(Dataset records)
§

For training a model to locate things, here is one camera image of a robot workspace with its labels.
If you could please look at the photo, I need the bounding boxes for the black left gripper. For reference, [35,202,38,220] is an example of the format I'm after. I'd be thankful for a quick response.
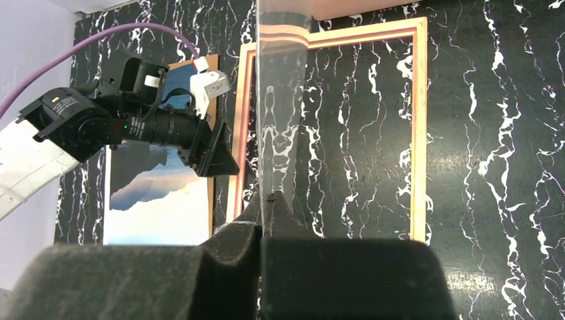
[93,57,239,177]

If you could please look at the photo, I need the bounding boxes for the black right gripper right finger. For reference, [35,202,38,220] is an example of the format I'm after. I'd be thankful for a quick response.
[261,191,456,319]

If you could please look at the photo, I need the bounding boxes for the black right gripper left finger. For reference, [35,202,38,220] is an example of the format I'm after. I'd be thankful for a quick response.
[1,196,261,319]

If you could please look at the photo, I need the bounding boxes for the blue sky landscape photo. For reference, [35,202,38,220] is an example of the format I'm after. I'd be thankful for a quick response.
[102,61,212,247]

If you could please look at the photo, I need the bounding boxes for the pink wooden picture frame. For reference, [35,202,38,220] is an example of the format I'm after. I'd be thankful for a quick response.
[226,17,428,243]

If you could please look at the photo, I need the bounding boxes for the clear acrylic sheet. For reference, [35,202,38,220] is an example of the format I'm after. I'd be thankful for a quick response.
[255,1,312,233]

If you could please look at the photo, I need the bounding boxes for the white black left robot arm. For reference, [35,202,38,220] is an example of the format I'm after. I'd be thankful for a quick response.
[1,57,239,217]

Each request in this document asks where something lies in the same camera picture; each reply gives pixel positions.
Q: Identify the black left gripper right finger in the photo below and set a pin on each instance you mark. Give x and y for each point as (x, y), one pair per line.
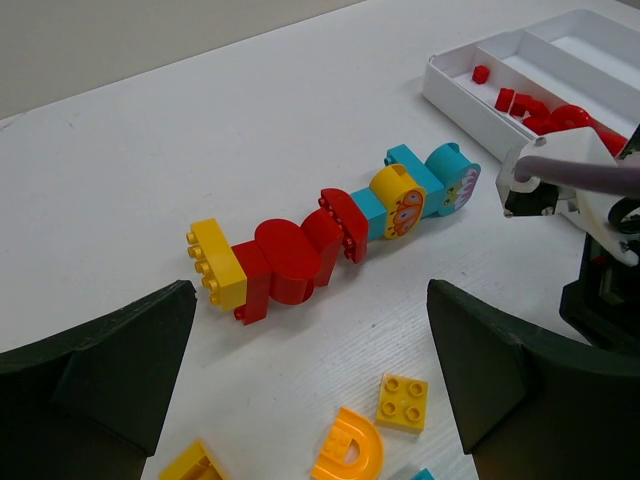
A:
(529, 403)

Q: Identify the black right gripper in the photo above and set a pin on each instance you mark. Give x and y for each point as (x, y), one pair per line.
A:
(603, 303)

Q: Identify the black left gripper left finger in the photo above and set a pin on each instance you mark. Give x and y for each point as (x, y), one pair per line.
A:
(90, 402)

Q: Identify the red legos in tray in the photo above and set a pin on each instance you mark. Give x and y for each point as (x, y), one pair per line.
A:
(537, 117)

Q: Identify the yellow rounded lego piece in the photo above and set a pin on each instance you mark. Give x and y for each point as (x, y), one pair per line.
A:
(194, 463)

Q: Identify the teal 2x2 lego brick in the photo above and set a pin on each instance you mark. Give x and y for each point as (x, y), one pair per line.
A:
(423, 474)

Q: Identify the yellow 2x2 lego brick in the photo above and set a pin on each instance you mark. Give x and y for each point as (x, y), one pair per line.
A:
(402, 404)

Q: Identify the orange D-shaped lego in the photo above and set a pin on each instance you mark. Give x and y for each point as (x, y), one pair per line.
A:
(352, 450)

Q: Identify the yellow 2x4 lego brick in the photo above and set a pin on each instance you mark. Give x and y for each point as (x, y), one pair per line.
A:
(214, 259)

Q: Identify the teal and yellow lego assembly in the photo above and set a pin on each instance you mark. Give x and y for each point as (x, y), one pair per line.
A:
(408, 189)

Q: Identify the red rounded lego assembly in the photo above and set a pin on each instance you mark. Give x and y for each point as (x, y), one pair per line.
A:
(286, 262)

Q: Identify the white sorting tray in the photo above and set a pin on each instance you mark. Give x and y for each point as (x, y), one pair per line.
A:
(579, 57)

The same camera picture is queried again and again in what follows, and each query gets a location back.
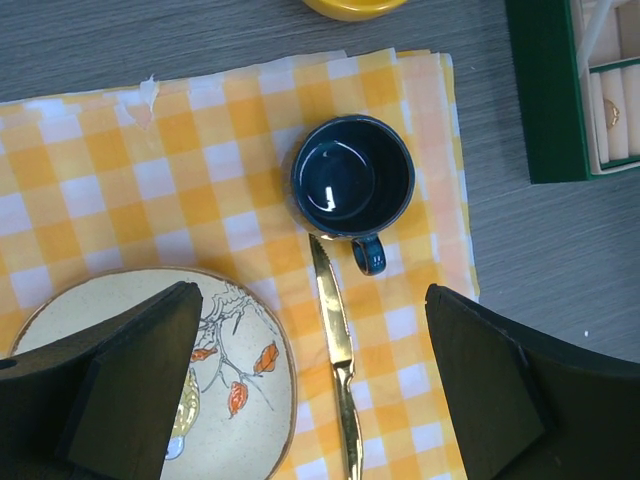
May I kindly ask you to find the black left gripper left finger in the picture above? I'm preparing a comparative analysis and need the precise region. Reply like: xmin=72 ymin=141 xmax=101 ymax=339
xmin=1 ymin=281 xmax=203 ymax=479

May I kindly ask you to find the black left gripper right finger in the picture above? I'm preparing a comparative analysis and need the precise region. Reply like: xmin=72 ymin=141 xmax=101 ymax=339
xmin=425 ymin=284 xmax=639 ymax=479

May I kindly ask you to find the green jewelry tray insert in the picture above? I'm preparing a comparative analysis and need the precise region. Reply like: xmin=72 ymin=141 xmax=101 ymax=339
xmin=569 ymin=1 xmax=639 ymax=178

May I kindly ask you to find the green jewelry box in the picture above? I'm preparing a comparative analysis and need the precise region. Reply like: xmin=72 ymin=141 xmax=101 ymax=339
xmin=503 ymin=0 xmax=640 ymax=185

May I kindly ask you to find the beige bird pattern plate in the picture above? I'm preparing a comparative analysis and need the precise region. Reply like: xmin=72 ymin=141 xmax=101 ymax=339
xmin=10 ymin=267 xmax=297 ymax=479

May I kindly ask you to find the orange white checkered cloth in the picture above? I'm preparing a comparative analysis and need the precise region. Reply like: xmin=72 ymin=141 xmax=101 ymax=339
xmin=1 ymin=49 xmax=478 ymax=479

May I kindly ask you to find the dark blue mug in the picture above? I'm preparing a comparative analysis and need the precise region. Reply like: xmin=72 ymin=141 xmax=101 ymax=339
xmin=281 ymin=115 xmax=415 ymax=276

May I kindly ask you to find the orange bowl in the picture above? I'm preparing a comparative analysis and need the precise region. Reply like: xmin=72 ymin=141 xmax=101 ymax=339
xmin=303 ymin=0 xmax=406 ymax=22

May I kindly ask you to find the black handled knife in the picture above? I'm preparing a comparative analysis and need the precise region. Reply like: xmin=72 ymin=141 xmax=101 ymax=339
xmin=309 ymin=235 xmax=364 ymax=479

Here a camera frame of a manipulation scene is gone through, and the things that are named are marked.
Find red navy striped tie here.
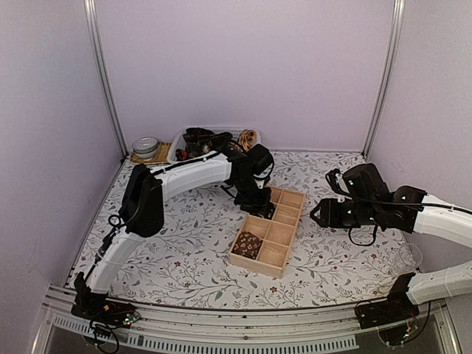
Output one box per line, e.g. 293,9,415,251
176,149,187,162

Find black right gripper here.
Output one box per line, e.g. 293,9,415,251
311,198,381,228

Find woven bamboo mat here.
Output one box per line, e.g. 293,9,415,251
130,142,171,164

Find front aluminium rail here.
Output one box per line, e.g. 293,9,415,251
32,286,462,353

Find aluminium frame post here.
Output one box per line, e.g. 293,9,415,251
83,0,128,159
362,0,406,158

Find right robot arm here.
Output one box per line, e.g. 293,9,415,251
310,163,471,329

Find left aluminium frame post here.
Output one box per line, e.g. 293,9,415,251
83,0,128,159

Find patterned ceramic bowl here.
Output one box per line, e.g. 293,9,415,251
132,136,159,160

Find wooden divided box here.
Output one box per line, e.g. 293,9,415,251
229,187,305,279

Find clear plastic cup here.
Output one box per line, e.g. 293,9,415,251
390,243,423,277

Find rolled dark tie in box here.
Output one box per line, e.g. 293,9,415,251
232,231,263,260

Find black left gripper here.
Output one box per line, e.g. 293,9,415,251
233,176,272,215

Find right aluminium frame post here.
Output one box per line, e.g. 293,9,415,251
362,0,406,158

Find dark floral brown tie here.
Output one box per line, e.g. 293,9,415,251
183,128,233,159

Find yellow beetle print tie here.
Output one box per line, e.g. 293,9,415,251
237,130,257,152

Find black white floral tie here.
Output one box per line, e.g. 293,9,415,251
251,208,274,220

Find white plastic basket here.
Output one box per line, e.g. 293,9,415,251
167,126,262,164

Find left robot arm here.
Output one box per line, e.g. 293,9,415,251
72,142,274,325

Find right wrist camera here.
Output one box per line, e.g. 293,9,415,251
325,168,350,203

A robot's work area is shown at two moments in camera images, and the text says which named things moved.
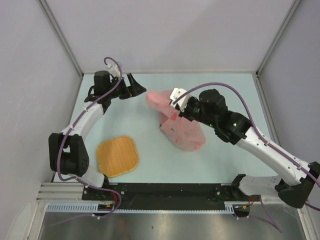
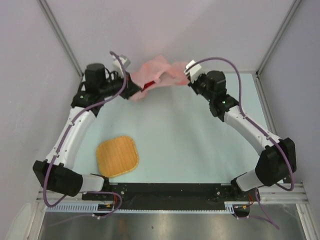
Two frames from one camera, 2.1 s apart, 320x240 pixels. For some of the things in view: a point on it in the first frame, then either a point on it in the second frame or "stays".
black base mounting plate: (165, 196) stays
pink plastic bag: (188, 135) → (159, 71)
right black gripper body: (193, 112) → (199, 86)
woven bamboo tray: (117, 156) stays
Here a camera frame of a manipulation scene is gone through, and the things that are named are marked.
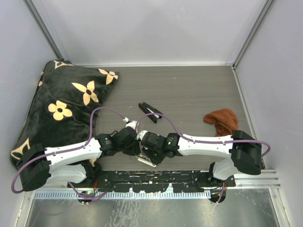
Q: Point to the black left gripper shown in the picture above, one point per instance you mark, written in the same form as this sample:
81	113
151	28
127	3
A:
135	150

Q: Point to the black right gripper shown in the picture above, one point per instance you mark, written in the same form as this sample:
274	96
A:
155	161

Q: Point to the black stapler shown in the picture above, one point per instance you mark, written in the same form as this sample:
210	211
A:
146	108

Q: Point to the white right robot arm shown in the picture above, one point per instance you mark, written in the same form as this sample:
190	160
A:
240	153

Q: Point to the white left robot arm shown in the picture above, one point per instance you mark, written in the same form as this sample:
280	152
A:
74	163

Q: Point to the orange brown cloth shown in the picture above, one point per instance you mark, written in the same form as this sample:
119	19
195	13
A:
224	120

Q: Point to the black floral cushion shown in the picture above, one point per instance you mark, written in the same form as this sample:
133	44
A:
60	111

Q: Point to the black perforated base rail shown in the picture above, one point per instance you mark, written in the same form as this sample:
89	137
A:
150	181

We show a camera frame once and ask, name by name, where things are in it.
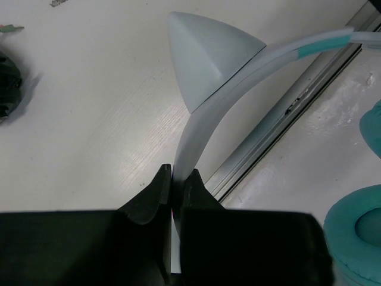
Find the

§

What you need to do:
Your task is to return each line of the data above that contains the string "sample".

Answer box:
Q: Point to the black left gripper shown in the picture above, one point per instance you mark, written in the same form as this sample:
Q: Point to the black right gripper shown in the picture above, one point per instance you mark, written in the same form as this sample:
Q: Point to the black stapler shown in the picture above, one point per instance you mark, written in the same form as this sample:
Q: Point to the white right robot arm shown in the picture above, one point per instance you mark, written in the same form as this sample:
Q: Point to the white left robot arm shown in the picture above, one point per instance you mark, written in the same form as this sample:
Q: Point to the orange brown cloth shown in the picture above, one point per instance you mark, written in the same form as this sample:
Q: Point to the black floral cushion shown in the picture above, one point per instance you mark, written in the same form as this sample:
Q: Point to the black perforated base rail shown in the picture above, one point per instance you mark, written in the same form as this sample:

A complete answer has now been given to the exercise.